La entrada al campamento principal de los trabajadores de Coca Codo cuenta con guardias privados, dos filtros de seguridad y letreros en mandarín y español.

Comiendo donde Doña Mary

Doña Mary, de piel canela, esconde sus cabellos en una gorra blanca, pero no sus uñas y manos visiblemente maltratadas. Y es que a diario refriega y limpia múltiples veces las 9 mesas de su local, el único que oferta alimentación diferente a la comida rápida.

Ella es la más afortunada con los trabajos en el proyecto hidroeléctrico. A diario visitan su comedor alrededor de 70 personas y muchos de ellos son clientes frecuentes que registran su ‘asistencia’ y apuntan el consumo realizado. Los pagos son posteriores: semanal o quincenalmente, según el bolsillo.

El comedor siempre tiene al menos dos opciones de alimentación, lo que no ocurre al interior del campamento. En el menú diario, el arroz no falta, al igual que el seco de cualquier carne y los jugos naturales, sobre todo, el de papaya y tomate.

En la cocina china, en cambio, la variedad es el punto central y contempla tallarines y arroz, todos cocinados con la sazón oriental, pero elaborados con productos ecuatorianos y manos también de este país. Solo el chef es asiático, así como algunas de las salsas especiales que se utilizan. La característica fundamental de sus platos es el ají y, fieles a  la tradición, usan los palillos para alimentarse.   
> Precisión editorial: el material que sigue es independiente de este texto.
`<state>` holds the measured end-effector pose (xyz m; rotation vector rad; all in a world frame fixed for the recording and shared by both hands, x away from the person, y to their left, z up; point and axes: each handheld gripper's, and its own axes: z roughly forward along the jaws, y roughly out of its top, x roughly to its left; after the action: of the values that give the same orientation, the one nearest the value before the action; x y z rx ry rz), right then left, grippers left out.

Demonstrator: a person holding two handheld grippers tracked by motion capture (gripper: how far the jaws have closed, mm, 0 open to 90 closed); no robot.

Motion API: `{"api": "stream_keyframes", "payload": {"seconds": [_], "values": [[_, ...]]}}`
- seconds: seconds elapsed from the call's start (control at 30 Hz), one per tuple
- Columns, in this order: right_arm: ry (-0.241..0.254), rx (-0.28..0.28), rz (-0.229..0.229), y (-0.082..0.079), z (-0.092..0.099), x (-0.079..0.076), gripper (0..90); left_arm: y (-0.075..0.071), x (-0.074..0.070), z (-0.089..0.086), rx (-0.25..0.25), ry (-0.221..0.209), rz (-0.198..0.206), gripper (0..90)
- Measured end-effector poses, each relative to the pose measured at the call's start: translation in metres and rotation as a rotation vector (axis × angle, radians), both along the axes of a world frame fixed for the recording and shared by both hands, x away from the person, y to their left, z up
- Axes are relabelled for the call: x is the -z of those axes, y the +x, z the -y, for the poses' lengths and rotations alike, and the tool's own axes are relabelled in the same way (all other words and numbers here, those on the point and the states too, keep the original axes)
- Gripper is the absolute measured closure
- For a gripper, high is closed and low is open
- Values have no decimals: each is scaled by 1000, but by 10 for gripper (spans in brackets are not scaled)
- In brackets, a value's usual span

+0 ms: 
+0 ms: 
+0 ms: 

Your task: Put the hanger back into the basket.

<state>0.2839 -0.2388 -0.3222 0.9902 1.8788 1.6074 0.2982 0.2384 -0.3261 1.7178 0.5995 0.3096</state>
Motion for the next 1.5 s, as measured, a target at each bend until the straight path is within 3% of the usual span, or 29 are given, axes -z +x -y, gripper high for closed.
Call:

El arroz es cocinado en hornos especiales a vapor y sin sal. No toman jugo y siempre tienen dos tipos de carne en el segundo plato del almuerzo. Entre comidas solo beben agua o té. Su pan difiere del ecuatoriano porque lleva una pizca más de dulce, y aceite en lugar de manteca.

Un proyecto que cambió al pueblo

Para dotar de los servicios básicos como agua y luz eléctrica a los campamentos primero debieron hacer lo propio en los recintos aledaños. San Luis es un ejemplo de ello. Hasta antes de este megaproyecto carecían de todo.

Eso sí, aún no hay líneas telefónicas y solo opera una de las 3 compañías celulares. Mientras que internet se oferta en una sola casa, pero es poca la demanda. “Antes habían más personas. Ahora son contadas”, dice María, quien llegó desde el Cotopaxi hace 10 años.

Hoy, en medio del lastre, las hierbas crecidas y hasta la basura que se divisa en las veredas resaltan la vía de hormigón por la que van y vienen camionetas que llevan material a Coca Codo. Por esta ruta también caminan residentes y forasteros en busca de distracción.  

Los chinos solo lo hacen por la tarde y en grupos de coterráneos. No se relacionan con los ecuatorianos por la dificultad para entender el idioma. Aunque sí se integran a ciertos juegos como el futbolín o el voley al interior del campamento. Pero afuera nada. Solo transitan para comprar frutas, cerveza y cigarros, los únicos productos ‘externos’ que consumen.

La mayor distracción de los compatriotas está en los cotejos de voley desarrollados por las tardes en la única cancha del lugar. Para ello pagan $1 por el alquiler del balón. San Luis tiene 192 habitantes y un subcentro de Salud que atiende de lunes a viernes.

Junto a este se encuentra la escuela fiscal 12 de Febrero, donde 4 docentes enseñan a 62 alumnos. Para la enseñanza secundaria deben trasladarse al Chaco o al Reventador (ambos a 1:15 de distancia, mínima). No hay hoteles.

Las dos casas más grandes del lugar, edificadas en hormigón, rentan cuartos a los esporádicos visitantes y también a aquellos que no se adaptan a compartir la habitación con 4 o 5 compañeros en el campamento.

Por mes se paga $100 por un cuarto. La mayoría de los pobladores de San Luis también son empleados de Coca Codo. Por eso descuidaron sus terrenos en el Alto Coca, donde producen naranjilla y tomate, que no podían comercializar por falta de carreteras internas.

Cuentan que esperan regresar a sus campos, una vez que finalice el proyecto hidroeléctrico, una obra que ha cambiado la rutina desde el año 2010.